0

I am trying to learn image processing and i set myself an objective in that regard. A Number Recognition System.

and so i took An Introduction to Digital Image Processing with Matlab by Alasdair McAndrew, and learned about things such as Edge Detection, Thresholding, Dilation and erosion and hit and miss transform.

Now the problem is that i am having a hard time visualizing how these tools are going to help me in my objective.

I have also a number of other books on image processing and while everyone of them teaches how to erode or dilate nobody tells me what to do if i want to recognize an object,number or character in an image.

It has been really frustrating because looking up on the web gives very general and broad answers to this question.

Can anybody tell me how to recognize a number from an image that i have made myself in paint using these techniques.

If not at least can suggest me a book or even a field because after looking at a number of books i am getting the impression that i am looking in wrong direction.

Win Coder
  • 6,628
  • 11
  • 54
  • 81

1 Answers1

1

There is too many approaches to OCR, it is probably difficult to recommend anything specific. But currently there is a number of free OCR systems available, you can download some of them and look on how they approach character recognition. The opensource projects that I've seen are the following:

gocr http://jocr.sourceforge.net/

clara-ocr http://www.claraocr.org/

cuneiform https://launchpad.net/cuneiform-linux (Opensourced commercial ocr engine)

tesseract http://code.google.com/p/tesseract-ocr/ (Opensourced commercial ocr engine) .

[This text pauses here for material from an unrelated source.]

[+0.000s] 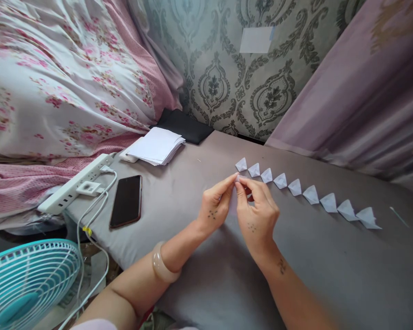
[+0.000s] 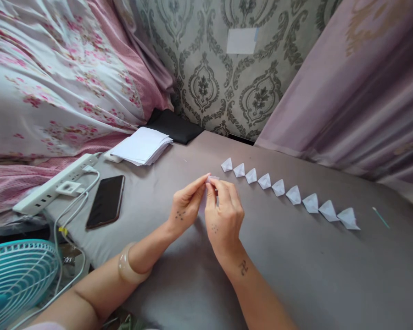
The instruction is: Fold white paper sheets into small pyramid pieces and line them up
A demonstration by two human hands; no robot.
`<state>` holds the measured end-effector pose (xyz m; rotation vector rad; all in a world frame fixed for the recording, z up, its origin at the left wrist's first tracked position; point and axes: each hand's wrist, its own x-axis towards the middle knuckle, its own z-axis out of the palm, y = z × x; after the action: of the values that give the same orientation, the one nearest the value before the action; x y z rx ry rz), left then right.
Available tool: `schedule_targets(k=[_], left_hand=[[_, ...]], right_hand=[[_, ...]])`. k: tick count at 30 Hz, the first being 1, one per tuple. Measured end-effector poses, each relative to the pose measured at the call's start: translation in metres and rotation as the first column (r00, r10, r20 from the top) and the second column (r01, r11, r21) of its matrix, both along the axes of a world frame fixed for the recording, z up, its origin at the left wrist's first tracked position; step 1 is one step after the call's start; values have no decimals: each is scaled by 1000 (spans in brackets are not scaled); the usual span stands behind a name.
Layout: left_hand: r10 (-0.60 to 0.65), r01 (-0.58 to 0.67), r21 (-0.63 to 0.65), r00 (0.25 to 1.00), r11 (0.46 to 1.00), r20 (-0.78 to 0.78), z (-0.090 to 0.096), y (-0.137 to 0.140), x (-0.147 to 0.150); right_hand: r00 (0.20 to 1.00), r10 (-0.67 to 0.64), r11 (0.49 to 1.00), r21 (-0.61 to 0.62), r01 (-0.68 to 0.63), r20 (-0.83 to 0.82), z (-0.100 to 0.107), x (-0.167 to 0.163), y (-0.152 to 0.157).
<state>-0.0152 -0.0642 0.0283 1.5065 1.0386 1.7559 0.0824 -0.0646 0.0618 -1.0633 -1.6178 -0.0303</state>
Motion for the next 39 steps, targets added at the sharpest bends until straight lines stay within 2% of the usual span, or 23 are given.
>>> schedule_targets(k=[13, 20, 26, 31, 39], left_hand=[[3, -3, 2, 998, 1000, -59, -4, 1, -2], [-13, 15, 17, 997, 1000, -71, -6, 1, -2], [-10, 11, 7, 995, 1000, -98, -2, -1, -1], [-2, 1, -30, 999, 1000, -50, 2, -4, 1], [27, -23, 33, 993, 999, -111, 5, -3, -3]], right_hand=[[1000, 8, 1000, -6, -8, -17, -1, 2, 0], [997, 14, 998, -67, -20, -82, 2, 1, 1], [996, 13, 993, -112, -23, -84, 4, 0, -1], [996, 38, 991, -124, -48, -85, 6, 1, -2], [991, 83, 991, -94, -93, -109, 6, 0, -2]])
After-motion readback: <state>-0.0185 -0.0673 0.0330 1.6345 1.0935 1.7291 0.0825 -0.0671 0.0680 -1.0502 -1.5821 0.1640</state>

The usual approach for the advanced ocr engines is to combine several methods of character recognition simultaneously and then to use some kind of voting mechanism to select the best match for character.

Usually all the engines starts from the clusterization of image to split the text into individual characters. Then multiple algorithm are run in attempt to recognize each character. For example, cuneiform ocr engine uses a) feature detection (like number of strokes in the character), this is where the dilation/etc. stuff is useful b) downsampling the image of character to 15x15 size and then applying neural network like recognizer. c) multiple ad hoc rules for specific characters.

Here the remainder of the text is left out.